Key ideas: Written around 1513 as an attempt to gain favor with the Midicci, The Prince is a treatise on how to become an autocrat. Modern readers have called it brutal, calculating, and cynical. However, Machiavelli's innate understanding of human nature and how it can be exploited for personal gain provides lessons that are timeless.
I come now to the last branch of my charge: that I teach princes villainy, and how to enslave. If any man will read over my book … with impartiality and ordinary charity, he will easily perceive that it is not my intention to recommend that government or those men there described to the world, much less to teach men how to trample upon good men, and all that is sacred and venerable upon earth, laws, religion, honesty, and what not. If I have been a little too punctual in describing these monsters in all their lineaments and colours, I hope mankind will know them, the better to avoid them, my treatise being both a satire against them, and a true character of them …
Niccolo Machiavelli,
from a Letter to a Friend.
When an acquired state has been accustomed to living in freedom under its own laws, there are three ways of securing it.
The first is to destroy it;
the second, to move there oneself;
the third, to let it live with its own laws, exacting a tribute and creating within it a regime of a selected few who will keep it friendly toward you.
As the regime of the state has been created by the new prince, it knows it cannot exist without his goodwill and power, and must do everything to maintain him. The best way to keep a city accustomed to living freely is through its citizens....
The memory of former freedom simply will not leave the people in peace. In this case the safest course is for the prince either to destroy them or to go and live there himself.
Men will always follow paths beaten by others, and proceed in their actions by imitation.
Another factor that must be considered is that a populace is always erratic. It is easy enough to win the people over, but difficult to keep their allegiance. Therefore, matters must be arranged in such a way that when the populace no longer believes, a prince can compel them to believe by force.
Everyone knows how commendable it is for a prince to keep his word and live by integrity rather than by cunning. And yet our own era has shown that princes who have little regard for their word have achieved great things, being expert at beguiling men’s minds. In the end, these princes overcame those who relied solely on loyalty.
a wise ruler cannot and should not keep his word when it would be to his disadvantage to do so, and when the reasons that made him give his word have disappeared.

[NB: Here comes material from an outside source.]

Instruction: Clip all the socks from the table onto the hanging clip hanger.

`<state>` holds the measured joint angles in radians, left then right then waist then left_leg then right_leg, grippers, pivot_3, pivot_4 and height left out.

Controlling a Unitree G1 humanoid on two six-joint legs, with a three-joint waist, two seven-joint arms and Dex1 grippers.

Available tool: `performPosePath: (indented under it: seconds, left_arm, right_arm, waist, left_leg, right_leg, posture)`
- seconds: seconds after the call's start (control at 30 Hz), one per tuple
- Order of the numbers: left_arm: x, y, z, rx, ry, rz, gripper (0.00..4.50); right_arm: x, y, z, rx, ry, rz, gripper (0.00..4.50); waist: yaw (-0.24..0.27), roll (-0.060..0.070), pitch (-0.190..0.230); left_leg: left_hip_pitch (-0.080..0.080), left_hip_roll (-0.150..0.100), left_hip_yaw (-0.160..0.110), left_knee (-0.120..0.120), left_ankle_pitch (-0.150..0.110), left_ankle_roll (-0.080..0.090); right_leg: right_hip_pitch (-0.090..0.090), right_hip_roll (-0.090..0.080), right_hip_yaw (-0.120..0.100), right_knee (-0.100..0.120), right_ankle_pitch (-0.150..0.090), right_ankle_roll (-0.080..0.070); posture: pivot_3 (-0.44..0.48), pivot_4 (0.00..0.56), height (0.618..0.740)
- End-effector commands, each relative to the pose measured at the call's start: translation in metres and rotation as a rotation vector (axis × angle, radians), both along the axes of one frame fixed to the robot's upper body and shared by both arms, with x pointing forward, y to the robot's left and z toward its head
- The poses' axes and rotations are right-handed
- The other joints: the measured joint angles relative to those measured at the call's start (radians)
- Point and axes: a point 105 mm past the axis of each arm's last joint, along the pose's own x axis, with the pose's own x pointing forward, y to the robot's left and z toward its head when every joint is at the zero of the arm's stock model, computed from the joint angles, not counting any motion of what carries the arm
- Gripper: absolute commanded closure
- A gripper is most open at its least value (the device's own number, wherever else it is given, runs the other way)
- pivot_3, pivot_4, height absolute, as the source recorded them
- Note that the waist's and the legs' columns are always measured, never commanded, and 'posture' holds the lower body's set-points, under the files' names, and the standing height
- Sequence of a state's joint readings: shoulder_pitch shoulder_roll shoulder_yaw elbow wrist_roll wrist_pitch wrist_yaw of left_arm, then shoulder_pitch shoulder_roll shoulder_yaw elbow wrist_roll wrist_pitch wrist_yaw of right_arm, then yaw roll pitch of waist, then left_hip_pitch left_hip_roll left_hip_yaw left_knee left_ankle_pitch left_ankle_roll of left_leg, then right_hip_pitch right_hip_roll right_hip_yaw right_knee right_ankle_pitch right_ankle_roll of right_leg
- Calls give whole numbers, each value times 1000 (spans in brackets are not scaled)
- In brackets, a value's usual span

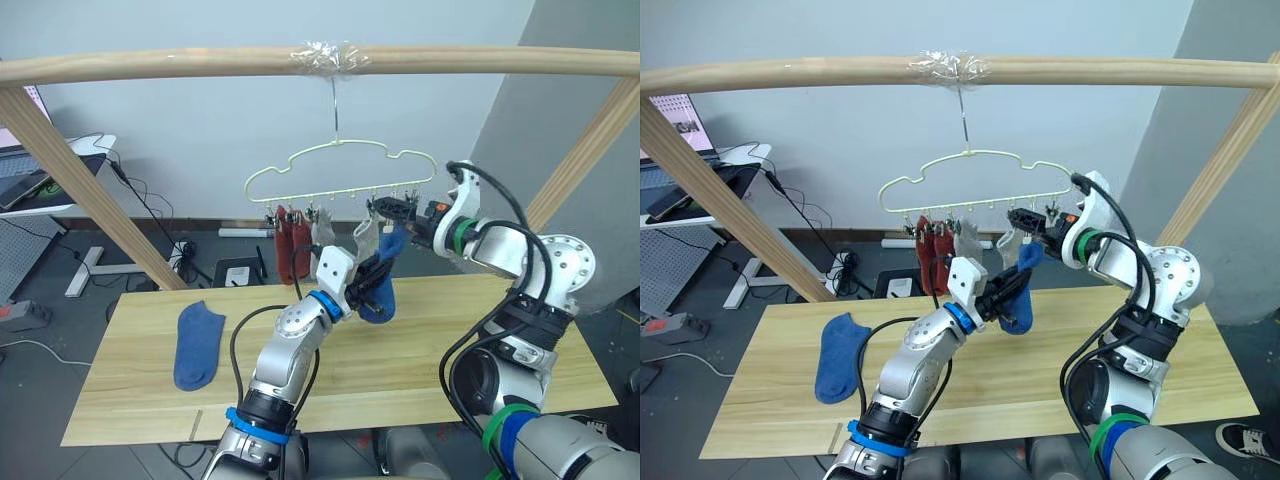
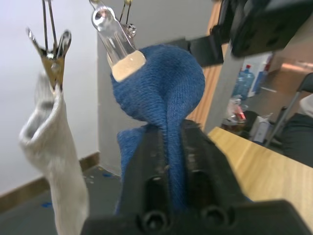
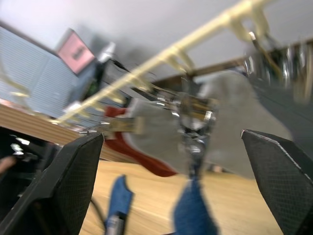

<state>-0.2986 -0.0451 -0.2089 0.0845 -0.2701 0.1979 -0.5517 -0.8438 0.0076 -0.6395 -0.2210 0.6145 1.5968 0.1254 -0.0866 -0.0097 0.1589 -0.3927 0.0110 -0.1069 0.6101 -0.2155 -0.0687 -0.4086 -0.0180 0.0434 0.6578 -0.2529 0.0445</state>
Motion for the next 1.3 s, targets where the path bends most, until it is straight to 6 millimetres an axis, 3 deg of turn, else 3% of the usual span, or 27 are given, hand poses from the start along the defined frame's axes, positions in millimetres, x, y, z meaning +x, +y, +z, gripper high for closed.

If all men were good, this rule would not stand. But as men are wicked and not prepared to keep their word to you, you have no need to keep your word to them.
In order to hold their states securely, some princes disarm their subjects, others keep their conquered territories divided, while still others encourage hostility against themselves.
No new prince has ever disarmed his subjects. In fact, whenever a prince found his new subjects disarmed, he has always armed them, because when he does so those arms become his. The men he did not trust become faithful, those who were faithful remain so, and his subjects become his partisans.
And yet the prince cannot arm all his subjects, so when the ones he does arm receive benefits, he need not worry unduly about the rest: The armed subjects see that they are being preferred and are bound to the prince...
But when you start to disarm them, they take offense. You show that you mistrust them, either out of cowardice or because you have little faith in them, both of which opinions will generate hatred toward you.
The only way for a prince to guard himself from flattering adulation is to make it understood that he will not be offended if he is told the truth. Then again, however, if every man is free to tell him the truth at will, the prince quickly becomes a figure of contempt. Therefore a prudent prince must approach the matter in an altogether different way: For his government, he must choose men who are wise and give them, and nobody else, free rein to speak their minds—but only on matters on which he consults them.
[M]an cannot deviate from that to which nature inclines him.
Moreover, if he has always prospered by walking down a certain path, it will be difficult to persuade him to leave it.
Consequently, when the time comes for a cautious man to act impetuously, he will not be able to do so, and will come to ruin. Even if he could adapt his nature to the times and circumstances, his Fortune would not change.